Un elemento comune in tutti i romanzi appartenenti al ciclo è infatti la commistione tra la struttura del romanzo e quella del reportage, tra l’aspetto letterario e il dato documentale e – soprattutto – tra la narrazione dell’autrice con quella delle donne coinvolte.

Attraverso la sua scrittura efficace e brillante, le riflessioni dell’autrice s’intrecciano con le voci intervistate; il letterario e il reale sono entità che coesistono una in funzione dell’altra, in quanto la bellezza estetica e contenutistica dell’elemento letterario scaturisce dalla semplicità del fatto reale riportato. Più la persona è genuina e schietta, maggiore è la sua forza espressiva e la scrittrice è positivamente stimolata.
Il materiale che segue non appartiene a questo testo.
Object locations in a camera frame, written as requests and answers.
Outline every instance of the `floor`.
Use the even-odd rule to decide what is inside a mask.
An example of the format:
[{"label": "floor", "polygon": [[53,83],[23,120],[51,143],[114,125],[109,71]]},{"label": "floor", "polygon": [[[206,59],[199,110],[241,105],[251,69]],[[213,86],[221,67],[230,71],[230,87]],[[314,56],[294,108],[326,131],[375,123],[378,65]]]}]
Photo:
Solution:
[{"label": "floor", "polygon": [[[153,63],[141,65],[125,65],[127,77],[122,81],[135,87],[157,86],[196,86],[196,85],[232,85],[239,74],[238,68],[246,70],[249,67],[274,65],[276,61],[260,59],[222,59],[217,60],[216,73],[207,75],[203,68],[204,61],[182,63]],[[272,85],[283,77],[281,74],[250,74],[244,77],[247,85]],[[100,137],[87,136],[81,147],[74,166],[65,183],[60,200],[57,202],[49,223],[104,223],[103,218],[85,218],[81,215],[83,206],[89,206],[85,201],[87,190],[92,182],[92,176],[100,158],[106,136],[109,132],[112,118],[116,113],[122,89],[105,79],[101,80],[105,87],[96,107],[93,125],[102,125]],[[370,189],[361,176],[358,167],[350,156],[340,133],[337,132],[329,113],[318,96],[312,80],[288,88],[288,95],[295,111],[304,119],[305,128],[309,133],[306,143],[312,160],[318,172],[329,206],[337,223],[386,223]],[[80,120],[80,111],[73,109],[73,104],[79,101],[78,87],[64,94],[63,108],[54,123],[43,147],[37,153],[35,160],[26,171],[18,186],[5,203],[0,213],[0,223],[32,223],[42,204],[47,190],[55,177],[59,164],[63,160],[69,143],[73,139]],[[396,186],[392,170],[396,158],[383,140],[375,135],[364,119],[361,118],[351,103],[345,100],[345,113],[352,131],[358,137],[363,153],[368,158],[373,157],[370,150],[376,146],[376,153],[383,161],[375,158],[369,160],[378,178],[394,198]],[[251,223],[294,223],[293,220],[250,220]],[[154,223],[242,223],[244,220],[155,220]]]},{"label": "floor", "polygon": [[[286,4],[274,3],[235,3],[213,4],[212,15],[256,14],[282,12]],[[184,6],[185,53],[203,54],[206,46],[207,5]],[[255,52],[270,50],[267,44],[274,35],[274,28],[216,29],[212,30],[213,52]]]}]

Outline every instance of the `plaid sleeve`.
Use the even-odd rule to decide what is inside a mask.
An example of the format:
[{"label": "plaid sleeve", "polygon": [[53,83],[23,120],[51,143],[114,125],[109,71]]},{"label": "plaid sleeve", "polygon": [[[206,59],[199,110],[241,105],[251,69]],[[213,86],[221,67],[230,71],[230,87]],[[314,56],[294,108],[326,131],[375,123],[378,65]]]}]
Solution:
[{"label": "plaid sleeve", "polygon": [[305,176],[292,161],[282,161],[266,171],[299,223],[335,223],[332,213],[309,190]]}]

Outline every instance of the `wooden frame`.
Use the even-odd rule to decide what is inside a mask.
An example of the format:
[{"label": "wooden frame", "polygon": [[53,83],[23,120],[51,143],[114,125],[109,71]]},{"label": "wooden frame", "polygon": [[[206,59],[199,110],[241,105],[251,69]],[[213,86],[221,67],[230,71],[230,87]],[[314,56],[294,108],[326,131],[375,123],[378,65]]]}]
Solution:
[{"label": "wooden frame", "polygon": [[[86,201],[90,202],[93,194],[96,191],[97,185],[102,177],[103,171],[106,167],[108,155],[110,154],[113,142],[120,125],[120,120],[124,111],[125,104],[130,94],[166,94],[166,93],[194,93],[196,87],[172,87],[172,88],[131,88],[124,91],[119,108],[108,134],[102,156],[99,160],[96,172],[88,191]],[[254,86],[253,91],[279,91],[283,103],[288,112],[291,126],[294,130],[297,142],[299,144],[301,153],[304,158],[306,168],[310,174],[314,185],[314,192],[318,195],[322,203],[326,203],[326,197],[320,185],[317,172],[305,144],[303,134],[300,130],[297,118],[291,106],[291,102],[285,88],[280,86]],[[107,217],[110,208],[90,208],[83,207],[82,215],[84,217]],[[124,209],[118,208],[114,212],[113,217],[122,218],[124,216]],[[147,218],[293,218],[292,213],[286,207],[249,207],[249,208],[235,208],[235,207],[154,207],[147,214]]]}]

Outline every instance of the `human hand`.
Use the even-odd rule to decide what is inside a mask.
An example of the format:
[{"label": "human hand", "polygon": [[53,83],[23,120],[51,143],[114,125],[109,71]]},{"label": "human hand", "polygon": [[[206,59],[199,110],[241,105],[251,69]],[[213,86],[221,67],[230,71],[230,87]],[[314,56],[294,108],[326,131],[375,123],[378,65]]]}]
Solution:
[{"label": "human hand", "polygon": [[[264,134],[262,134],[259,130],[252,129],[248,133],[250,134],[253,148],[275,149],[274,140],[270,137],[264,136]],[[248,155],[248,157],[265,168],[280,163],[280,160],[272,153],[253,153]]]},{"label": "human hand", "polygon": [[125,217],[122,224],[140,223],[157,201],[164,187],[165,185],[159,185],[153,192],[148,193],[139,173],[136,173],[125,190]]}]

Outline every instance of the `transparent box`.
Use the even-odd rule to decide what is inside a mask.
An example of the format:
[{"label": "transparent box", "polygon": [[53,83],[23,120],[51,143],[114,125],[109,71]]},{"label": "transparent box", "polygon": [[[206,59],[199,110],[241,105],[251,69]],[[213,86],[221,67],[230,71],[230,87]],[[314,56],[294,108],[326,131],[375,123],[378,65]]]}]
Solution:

Ho avuto il modo di constatare che le persone più sincere sono quelle semplici: infermiere, cuoche, lavandaie… Per spiegarlo in modo più preciso: le parole per raccontare le trovano in sé stesse e non in giornali o nel libro che hanno letto – non presso altri. Le traggono esclusivamente dalle proprie sofferenze e vicissitudini.” (Aleksievič 2015: 11)

È proprio tale forza espressiva delle umili donne che affascina la giornalista, la quale ascolta – senza mai esprimere alcun giudizio valutativo, non essendo quello l’obiettivo – e riflette. Questa forza espressiva, che dona anche maggiore efficacia alla narrazione polifonica, è dovuta anche al forte desiderio di condividere e comunicare. Tale desiderio è ben radicato nei valori comunitari con i quali le donne sovietiche sono cresciute, che fossero russe, ucraine, bielorusse, tagike, ossia “gente comunitaria, propensa a condividere sia la felicità che le lacrime” (Aleksievič 2015: 12), che ha imparato a soffrire e a raccontare la propria sofferenza. Il dolore è parte integrante della vita, semplifica e riduce tutto all’osso. Se si soffre, si è in grado di vedere l’essenza degli eventi e di raccontare senza basarsi su complesse strutture mentali o ideologie raffazzonate.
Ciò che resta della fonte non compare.